## Data excerpts
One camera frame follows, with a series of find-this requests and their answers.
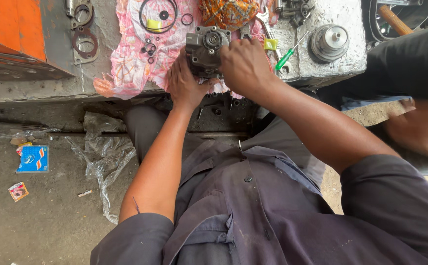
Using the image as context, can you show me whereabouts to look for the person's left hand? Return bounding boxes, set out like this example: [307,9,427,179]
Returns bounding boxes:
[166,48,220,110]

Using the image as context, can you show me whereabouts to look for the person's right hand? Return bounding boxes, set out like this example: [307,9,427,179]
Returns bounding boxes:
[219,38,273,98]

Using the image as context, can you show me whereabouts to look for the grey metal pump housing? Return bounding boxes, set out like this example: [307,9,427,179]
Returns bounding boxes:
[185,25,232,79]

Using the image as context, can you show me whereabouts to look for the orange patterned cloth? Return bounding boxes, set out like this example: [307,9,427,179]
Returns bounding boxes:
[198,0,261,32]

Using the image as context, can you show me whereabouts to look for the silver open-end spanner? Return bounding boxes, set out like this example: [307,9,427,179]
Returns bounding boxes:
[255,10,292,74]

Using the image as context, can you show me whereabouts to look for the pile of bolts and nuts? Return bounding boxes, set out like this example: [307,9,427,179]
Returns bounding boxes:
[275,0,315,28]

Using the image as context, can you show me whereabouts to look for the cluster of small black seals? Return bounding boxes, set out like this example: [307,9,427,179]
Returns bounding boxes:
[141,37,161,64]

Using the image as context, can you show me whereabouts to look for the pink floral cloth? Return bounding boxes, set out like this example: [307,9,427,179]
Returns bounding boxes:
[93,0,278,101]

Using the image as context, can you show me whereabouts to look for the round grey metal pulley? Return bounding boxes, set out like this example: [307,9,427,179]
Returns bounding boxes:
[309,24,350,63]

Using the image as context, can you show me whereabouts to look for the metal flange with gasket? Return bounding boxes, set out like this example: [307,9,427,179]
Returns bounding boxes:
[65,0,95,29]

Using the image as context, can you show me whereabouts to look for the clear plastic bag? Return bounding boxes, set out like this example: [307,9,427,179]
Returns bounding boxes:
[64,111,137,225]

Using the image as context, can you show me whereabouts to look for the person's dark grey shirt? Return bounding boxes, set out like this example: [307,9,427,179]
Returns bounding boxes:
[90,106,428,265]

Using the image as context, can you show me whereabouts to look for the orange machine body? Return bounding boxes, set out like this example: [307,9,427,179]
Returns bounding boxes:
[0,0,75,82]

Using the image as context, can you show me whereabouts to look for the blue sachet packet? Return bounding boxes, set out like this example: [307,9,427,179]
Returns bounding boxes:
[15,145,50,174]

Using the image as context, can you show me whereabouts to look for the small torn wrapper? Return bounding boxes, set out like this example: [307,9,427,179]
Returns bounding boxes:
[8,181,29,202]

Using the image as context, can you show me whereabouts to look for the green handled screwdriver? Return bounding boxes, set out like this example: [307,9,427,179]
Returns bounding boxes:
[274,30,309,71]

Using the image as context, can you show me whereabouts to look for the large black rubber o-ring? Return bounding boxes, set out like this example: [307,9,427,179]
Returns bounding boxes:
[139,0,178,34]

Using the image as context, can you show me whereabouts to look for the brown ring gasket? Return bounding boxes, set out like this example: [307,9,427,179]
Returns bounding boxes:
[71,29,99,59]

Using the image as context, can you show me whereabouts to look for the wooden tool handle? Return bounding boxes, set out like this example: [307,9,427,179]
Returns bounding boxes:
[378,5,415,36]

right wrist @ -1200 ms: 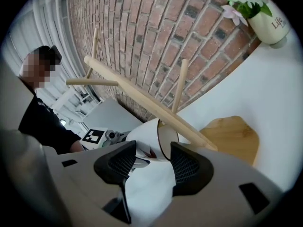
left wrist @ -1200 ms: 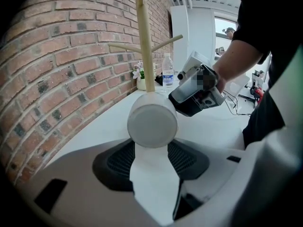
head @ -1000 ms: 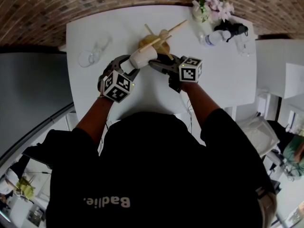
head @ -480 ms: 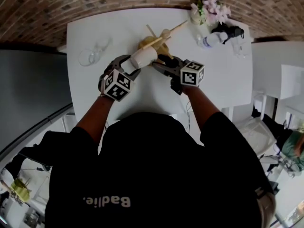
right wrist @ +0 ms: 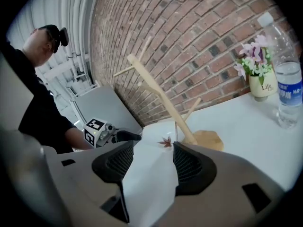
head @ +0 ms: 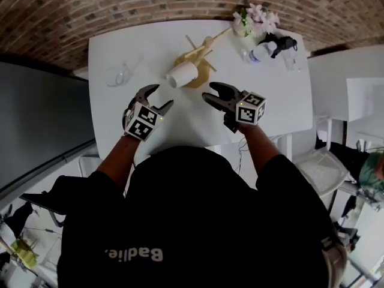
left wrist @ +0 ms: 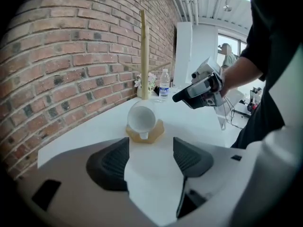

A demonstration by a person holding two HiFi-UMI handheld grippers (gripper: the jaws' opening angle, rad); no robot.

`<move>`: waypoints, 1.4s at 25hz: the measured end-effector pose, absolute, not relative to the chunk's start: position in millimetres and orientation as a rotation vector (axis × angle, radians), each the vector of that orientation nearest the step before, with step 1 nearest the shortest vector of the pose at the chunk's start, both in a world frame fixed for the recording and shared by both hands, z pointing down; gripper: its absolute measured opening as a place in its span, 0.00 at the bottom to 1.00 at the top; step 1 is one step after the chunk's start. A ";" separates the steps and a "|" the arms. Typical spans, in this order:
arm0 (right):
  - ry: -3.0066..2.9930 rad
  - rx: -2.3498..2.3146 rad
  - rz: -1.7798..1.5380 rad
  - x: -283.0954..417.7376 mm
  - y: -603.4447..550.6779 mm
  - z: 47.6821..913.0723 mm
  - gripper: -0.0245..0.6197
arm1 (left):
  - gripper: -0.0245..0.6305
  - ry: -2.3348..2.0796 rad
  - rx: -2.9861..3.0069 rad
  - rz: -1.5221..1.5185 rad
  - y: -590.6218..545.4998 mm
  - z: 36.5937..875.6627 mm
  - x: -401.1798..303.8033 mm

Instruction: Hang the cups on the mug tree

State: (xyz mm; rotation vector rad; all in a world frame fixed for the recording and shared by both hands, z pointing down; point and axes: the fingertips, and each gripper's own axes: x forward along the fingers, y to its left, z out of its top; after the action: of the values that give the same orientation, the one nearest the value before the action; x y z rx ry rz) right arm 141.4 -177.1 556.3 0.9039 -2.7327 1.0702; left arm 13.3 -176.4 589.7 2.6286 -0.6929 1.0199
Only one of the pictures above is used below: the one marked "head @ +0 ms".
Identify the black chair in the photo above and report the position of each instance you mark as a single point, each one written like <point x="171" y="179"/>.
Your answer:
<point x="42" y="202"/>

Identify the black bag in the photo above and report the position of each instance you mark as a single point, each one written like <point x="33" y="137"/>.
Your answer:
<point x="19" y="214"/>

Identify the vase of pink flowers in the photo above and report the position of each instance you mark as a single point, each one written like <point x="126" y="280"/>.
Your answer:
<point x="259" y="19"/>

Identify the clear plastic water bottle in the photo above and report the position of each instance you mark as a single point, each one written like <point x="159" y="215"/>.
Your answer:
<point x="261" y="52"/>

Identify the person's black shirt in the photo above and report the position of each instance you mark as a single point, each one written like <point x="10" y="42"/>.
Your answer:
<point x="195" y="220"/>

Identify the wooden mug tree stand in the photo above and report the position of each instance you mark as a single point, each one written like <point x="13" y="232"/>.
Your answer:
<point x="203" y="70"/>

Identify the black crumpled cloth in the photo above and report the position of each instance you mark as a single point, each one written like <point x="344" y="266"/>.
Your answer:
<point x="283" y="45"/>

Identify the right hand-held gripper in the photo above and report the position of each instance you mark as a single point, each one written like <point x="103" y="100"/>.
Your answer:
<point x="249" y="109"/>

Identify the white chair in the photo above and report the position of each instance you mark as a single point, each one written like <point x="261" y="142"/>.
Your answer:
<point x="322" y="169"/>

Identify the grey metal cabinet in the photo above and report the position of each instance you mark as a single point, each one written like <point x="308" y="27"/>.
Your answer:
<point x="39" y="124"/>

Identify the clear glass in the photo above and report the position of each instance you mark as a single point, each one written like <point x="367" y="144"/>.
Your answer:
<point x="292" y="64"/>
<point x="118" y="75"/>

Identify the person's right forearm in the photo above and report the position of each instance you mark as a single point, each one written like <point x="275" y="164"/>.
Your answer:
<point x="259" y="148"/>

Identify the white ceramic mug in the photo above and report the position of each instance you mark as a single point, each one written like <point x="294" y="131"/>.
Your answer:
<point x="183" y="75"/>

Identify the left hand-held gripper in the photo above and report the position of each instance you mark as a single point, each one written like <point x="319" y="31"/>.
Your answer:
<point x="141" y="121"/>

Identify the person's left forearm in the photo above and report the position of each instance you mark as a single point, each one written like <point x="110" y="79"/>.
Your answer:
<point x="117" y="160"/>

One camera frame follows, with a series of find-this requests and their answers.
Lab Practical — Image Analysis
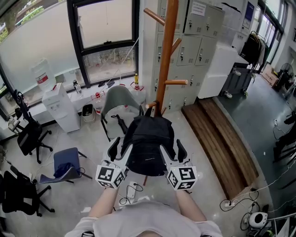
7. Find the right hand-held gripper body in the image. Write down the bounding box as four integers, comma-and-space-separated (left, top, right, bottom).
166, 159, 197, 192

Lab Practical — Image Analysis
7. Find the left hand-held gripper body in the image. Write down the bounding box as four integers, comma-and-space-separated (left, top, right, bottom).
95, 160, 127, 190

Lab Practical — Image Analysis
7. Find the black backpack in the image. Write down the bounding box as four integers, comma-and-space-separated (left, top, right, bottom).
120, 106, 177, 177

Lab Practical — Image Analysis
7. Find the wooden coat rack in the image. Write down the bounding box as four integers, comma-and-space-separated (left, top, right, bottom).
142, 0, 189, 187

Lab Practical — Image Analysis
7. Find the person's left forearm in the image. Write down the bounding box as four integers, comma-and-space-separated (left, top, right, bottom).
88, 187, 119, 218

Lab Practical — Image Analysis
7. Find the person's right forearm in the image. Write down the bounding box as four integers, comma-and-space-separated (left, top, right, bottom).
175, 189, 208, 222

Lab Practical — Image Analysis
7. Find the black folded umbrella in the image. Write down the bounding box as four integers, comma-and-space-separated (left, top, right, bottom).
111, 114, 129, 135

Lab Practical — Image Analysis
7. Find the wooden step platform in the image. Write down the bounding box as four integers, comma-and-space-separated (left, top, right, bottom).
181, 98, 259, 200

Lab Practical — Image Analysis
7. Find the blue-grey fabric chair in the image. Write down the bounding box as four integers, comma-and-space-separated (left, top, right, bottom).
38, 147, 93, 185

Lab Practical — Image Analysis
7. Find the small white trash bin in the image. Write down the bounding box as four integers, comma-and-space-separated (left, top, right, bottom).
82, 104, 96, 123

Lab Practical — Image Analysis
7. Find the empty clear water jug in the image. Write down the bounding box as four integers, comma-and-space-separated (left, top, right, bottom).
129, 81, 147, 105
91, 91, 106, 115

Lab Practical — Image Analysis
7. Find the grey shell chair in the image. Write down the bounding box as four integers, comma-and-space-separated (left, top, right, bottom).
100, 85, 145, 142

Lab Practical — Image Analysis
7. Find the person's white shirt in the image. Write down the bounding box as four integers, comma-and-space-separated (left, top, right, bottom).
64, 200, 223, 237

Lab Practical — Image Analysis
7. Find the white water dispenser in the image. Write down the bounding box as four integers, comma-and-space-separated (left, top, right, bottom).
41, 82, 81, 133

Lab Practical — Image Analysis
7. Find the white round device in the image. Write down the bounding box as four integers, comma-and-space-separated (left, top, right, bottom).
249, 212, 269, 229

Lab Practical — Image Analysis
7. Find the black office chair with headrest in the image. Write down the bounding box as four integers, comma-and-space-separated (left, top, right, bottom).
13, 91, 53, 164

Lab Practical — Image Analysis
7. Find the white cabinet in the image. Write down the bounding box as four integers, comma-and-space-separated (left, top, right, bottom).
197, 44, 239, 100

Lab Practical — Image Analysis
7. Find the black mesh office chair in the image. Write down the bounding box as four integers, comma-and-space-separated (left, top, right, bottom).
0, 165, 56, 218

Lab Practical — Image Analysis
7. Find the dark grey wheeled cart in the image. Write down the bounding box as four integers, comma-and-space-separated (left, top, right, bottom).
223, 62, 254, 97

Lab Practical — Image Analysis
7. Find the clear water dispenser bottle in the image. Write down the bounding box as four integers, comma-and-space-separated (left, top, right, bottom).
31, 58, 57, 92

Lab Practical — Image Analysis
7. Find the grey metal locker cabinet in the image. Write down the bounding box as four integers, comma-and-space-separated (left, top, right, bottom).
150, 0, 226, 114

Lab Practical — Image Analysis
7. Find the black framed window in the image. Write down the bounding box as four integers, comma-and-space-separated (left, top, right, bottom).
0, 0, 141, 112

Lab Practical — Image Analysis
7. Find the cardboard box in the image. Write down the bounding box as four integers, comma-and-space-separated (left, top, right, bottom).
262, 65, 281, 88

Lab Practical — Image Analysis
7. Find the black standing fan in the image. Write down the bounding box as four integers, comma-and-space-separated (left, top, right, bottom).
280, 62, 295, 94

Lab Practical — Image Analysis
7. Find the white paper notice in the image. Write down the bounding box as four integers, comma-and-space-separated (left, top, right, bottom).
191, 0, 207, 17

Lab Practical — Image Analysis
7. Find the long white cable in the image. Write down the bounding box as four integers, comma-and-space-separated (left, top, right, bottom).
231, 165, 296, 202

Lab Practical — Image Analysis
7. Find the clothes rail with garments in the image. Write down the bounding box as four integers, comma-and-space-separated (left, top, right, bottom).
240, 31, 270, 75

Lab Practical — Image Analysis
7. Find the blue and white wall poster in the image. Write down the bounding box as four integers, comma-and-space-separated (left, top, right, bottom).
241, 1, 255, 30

## Work to complete
When a line of the records holds the word "rotation", copy that line.

## Task response
`<move>`: waypoints, 1.4s at 25hz: the measured end-effector pose, absolute, not relative to the chunk's start: position in millimetres and orientation as a rotation vector (axis × angle, radians), each the vector of that orientation nearest the step before, with step 1 nearest the shortest vector of the pose at the chunk's start, both in a world frame fixed for the recording and shared by both hands, z pointing down; gripper: its absolute measured opening as a place in its span, 0.00 at the bottom to 1.00 at the top; step 1 is one step after the chunk's start. A ";" separates the steps and a "|" the arms. Typical spans, in this order:
State: (xyz mm; rotation vector rad; all in a world frame fixed for the recording and shared by both hands, z pointing down; point and axes: the fingertips, and each gripper's own axes: x forward along the fingers, y to its left, z out of its top; after the action: of the values that give the same orientation, the one nearest the value before the action; x y z rx ry rz) right arm 141.4 -177.1 556.3 0.9039 -2.7327 1.0702; left arm 13.3 -176.4 589.7 2.6286 -0.6929 1.0199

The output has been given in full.